The administration gathered educators, faith leaders and others who have experienced violence firsthand for a discussion on how stop the violence, and promised action.
In 2020, hate crimes in the U.S. were the highest in more than a decade, and the Justice Department has pledged to increase efforts to counter it. Now, political violence fueled by lies about the 2020 election is overlapping with hate crimes: A growing number of ardent Donald Trump supporters seem ready to strike back against the FBI or others whom they believe are going too far in investigating the former president.
Biden spoke of a hate “through-line” that, along with racism, bigotry and violence, has long plagued the nation. Hate never goes away, he said, it only hides. And it is up to everyday Americans to stop giving it any air and to stamp it out.
“All forms of hate fueled by violence have no place in America,” he said.
The president’s somber, reflective tone on America’s long history of hate crime was in stark contrast to his sharp-tongued speech a few weeks ago, when he rebuked Trump-supporting Republicans for proliferating falsehoods about the 2020 election that have taken root and fueled violence.
On Thursday, Biden briefly mentioned the Jan. 6, 2021 insurrection at the U.S. Capitol as a moment that didn’t reflect “who we are” as a nation. And he said that hate had been given too much oxygen in politics, media and on the internet lately.
“The violence and the haters are in a minority. … Unless we speak out, it’s going to continue,” he said.
Biden pointed to new federal efforts to help schools, local law enforcement agencies and cultural institutions prevent and respond to such violence. He also called on Congress to impose stronger transparency requirements on social media companies, whose platforms allow anonymous hate to proliferate hate.
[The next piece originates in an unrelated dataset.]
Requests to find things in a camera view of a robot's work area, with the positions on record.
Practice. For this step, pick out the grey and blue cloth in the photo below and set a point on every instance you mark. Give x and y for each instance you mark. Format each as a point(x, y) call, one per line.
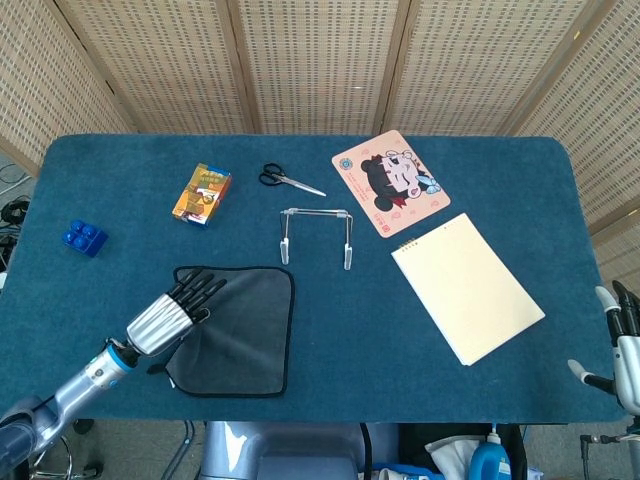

Among the attendees Thursday was Susan Bro, whose daughter Heather Heyer was killed at a white nationalist rally in Charlottesville, Virginia in 2017. In remarks introducing Biden, Bro spoke about how losing her daughter was part of a bigger story.
“Her murder resonated around the world. But the hate did not begin nor end there,” Bro said. “While my daughter’s death received so much national and international attention, all too often these hateful attacks are committed against people of color with unacceptably little public attention.”
Other attendees included Sarah Collins Rudolph, who lost an eye and still has pieces of glass inside her body from a Ku Klux Klan bombing that killed her sister and three other Black girls at a Birmingham, Alabama, church 59 years ago. And the family of Balbir Singh Sodhi, a Sikh man from Arizona who was killed in a hate crime four days after the Sept. 11 terrorist attacks in 2001.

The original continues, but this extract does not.